No âmbito municipal, a lei 7.207/2022, de autoria da vereadora Olívia Tenório, cria o “Maio Roxo” com o objetivo de alertar e debater sobre violência obstétrica, além de estabelecer diretrizes para o desenvolvimento de ações integradas, envolvendo a população civil e órgãos públicos junto à instituições privadas.

Apesar das leis citadas anteriormente, que priorizam a divulgação de informações sobre o tema, a psicóloga Christiane Cruz aponta para a falta de leis que punam pessoas que cometeram violência obstétrica.

“Ainda não temos uma lei que traga a punição de violência obstétrica, a gente ainda não tem ainda essa penalidade. Então, hoje falamos sobre o assunto, já tem o termo “violência obstétrica”, a gente já reconhece mas não tem uma punição específica. Estamos caminhando para isso”, ponderou.

Christiane lembra, ainda, que é permitido por lei, que a mulher tenha direito ao acompanhamento psicológico assim que decidir engravidar. “O profissional de psicologia vai trabalhar toda a psicoterapia da mulher nesse momento da vida, que é o momento de gestar, da gravidez. Então, ela vai trazer tudo incluído no pré-natal psicológico. Trazer tudo no sentido de preparar essa mulher, de amamentação, de parto”.

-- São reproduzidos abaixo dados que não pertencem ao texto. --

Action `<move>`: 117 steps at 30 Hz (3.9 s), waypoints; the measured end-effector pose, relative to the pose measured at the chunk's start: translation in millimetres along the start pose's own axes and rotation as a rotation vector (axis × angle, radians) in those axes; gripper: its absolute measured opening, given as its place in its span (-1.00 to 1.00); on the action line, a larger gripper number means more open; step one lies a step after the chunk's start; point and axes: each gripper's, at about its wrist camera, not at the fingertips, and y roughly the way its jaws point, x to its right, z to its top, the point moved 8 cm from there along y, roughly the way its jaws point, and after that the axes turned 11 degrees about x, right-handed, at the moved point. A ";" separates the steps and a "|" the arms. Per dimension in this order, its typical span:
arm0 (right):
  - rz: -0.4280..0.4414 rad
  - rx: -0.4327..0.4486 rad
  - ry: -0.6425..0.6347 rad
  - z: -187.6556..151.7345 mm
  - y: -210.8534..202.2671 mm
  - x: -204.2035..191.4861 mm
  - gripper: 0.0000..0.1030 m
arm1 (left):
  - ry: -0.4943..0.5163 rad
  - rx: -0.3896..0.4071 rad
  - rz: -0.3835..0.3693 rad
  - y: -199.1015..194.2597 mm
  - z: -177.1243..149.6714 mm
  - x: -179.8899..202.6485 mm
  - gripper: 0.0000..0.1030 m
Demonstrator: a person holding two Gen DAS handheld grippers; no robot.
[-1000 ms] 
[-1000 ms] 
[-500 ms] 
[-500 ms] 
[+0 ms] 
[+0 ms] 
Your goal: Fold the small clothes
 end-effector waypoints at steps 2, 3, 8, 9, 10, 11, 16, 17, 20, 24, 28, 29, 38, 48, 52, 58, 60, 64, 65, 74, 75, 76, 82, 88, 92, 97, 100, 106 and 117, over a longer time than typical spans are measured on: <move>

Acesso à justiça para as vítimas

Para acessar a justiça, as vítimas serão encaminhadas para os órgãos públicos dependendo do grau e do tipo de violência. Serão encaminhadas para a Defensoria Pública para adoção de medidas cabíveis na esfera criminal e na esfera cível.

Já para o Ministério Público, serão encaminhados os casos que se tratem de ação penal pública incondicionada, os casos que são excepcionais e que não precisam de manifestação da vítima. O órgão também pretende criar uma ouvidoria específica nos hospitais para esses casos de violência.

Já vítimas de violência obstétrica que denunciaram o caso em ouvidorias hospitalares e não obtiveram respostas, a orientação é que comuniquem o fato ao Ministério Público, bem como aos conselhos regionais de Medicina e de Enfermagem, para que seja possível a adoção de medidas cabíveis.

“Quando temos o domínio sobre a situação, até o tratamento muda”

Sem saber que nome dar a noite de terror vivida no hospital, Fernanda só descobriu que havia sofrido violência obstétrica quando voltou para casa e percebeu que sua vagina estava deformada. Assustada, procurou uma médica que disse, após os episódios relatados anteriormente, que ela havia sido mutilada. “Hoje eu tenho uma visão totalmente formada sobre o que passei”, revela.

Histórias como a de Fernanda reforçam a importância de projetos como o Boa Hora do Ministério Público de Alagoas, que garante o acesso à informações por parte das mulheres.

Fernanda aponta que ter informações garante que a mulher seja melhor atendida e reconhece a importância de iniciativas como a do Ministério Público. “Quando entendemos sobre qualquer assunto e somos apresentados à informações, podemos mostrar total amadurecimento sobre o tema, temos propriedade para confrontar, discordar, e impor nossa opinião também. E não ser enfiado um assunto 'goela abaixo' porque eles são superiores e sabem o que estão fazendo. Quando temos o domínio sobre a situação, até o tratamento muda”.

Como denunciar

É possível efetuar uma denúncia de violência obstétrica no mesmo hospital onde a vítima foi atendida, através da ouvidoria do hospital. Além dessa opção, pode-se denunciar o ato perante os Conselhos Regionais de Medicina (CRM) para médicos, e de Enfermagem, para enfermeiros ou técnicos de enfermagem.

As denúncias podem ser feitas, também, na Ouvidoria do Ministério Público, baixando o aplicativo ou pelo e-mail [email protected], na Defensoria ou na Delegacia da Mulher.

Existe ainda a possibilidade da denúncia ser realizada por meio de ligação, através dos números 180 (Central de Atendimento à Mulher), 136 (Disque Saúde) ou também pelo Whatsapp da Ouvidoria do Ministério dos Direitos Humanos (61) 99611-0100.